**About this exercise:**
Look for the line that has "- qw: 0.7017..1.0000" in the material below; please repeat it and every line after it, exactly, up to and including the line that has "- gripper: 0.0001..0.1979", and nothing else.

**Material shown:**
┄┄┄┄┄┄
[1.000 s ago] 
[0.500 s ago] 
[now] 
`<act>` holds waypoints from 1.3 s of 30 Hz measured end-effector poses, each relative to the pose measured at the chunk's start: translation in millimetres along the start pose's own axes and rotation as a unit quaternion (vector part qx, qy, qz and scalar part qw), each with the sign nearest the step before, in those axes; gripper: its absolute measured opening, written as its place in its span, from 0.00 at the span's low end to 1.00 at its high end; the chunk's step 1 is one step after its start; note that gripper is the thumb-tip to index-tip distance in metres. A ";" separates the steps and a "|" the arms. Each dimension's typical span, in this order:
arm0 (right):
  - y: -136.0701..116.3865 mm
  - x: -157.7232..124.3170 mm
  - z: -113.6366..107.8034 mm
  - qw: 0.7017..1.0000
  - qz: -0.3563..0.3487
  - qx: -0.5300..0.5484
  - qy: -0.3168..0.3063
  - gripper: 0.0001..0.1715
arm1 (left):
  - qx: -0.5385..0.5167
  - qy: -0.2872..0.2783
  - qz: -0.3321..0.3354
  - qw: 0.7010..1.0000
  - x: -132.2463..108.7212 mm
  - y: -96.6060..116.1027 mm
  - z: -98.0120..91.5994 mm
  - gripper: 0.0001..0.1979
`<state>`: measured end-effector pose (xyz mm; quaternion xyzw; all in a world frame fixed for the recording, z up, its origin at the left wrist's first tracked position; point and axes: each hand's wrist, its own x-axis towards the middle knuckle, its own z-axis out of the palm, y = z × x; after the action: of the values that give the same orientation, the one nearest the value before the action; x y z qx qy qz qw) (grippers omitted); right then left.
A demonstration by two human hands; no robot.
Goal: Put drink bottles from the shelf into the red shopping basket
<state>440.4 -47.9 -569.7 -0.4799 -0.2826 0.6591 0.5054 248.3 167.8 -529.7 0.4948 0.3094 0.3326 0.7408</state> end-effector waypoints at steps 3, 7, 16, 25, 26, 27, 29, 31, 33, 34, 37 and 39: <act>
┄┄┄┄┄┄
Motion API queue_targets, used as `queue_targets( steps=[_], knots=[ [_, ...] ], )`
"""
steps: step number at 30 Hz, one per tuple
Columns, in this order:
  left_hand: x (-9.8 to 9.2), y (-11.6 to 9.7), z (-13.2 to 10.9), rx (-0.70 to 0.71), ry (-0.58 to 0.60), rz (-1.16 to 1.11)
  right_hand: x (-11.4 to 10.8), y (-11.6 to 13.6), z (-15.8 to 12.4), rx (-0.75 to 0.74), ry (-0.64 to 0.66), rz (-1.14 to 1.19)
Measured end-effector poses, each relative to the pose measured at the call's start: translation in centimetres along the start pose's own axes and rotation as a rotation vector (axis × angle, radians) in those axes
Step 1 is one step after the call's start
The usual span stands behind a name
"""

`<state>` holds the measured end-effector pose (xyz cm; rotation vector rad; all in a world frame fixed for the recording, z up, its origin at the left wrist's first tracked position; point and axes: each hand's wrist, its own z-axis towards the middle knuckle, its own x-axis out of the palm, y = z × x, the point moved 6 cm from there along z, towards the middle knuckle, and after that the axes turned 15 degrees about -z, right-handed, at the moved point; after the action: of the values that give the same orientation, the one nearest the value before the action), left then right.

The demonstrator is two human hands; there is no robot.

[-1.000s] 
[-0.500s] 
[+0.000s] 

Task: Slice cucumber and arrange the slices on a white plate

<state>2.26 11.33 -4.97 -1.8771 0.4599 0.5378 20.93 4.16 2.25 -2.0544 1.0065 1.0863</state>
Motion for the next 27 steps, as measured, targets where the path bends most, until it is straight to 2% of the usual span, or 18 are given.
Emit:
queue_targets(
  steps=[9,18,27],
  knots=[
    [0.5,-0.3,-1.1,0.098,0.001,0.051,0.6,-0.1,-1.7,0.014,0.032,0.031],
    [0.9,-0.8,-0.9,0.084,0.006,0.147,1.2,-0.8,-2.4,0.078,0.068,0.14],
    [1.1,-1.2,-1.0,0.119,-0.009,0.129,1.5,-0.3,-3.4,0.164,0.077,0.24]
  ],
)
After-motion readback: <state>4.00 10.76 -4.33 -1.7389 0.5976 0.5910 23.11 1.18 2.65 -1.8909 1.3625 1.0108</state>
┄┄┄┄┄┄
**Written solution:**
  - qw: 0.7017..1.0000
  - qz: -0.3563..0.3487
  - qx: -0.5300..0.5484
  - qy: -0.3168..0.3063
  - gripper: 0.0001..0.1715
arm1 (left):
  - qx: -0.5385..0.5167
  - qy: -0.2872..0.2783
  - qz: -0.3321..0.3354
  - qw: 0.7010..1.0000
  - x: -132.2463..108.7212 mm
  - y: -96.6060..116.1027 mm
  - z: -98.0120..91.5994 mm
  - gripper: 0.0001..0.1979

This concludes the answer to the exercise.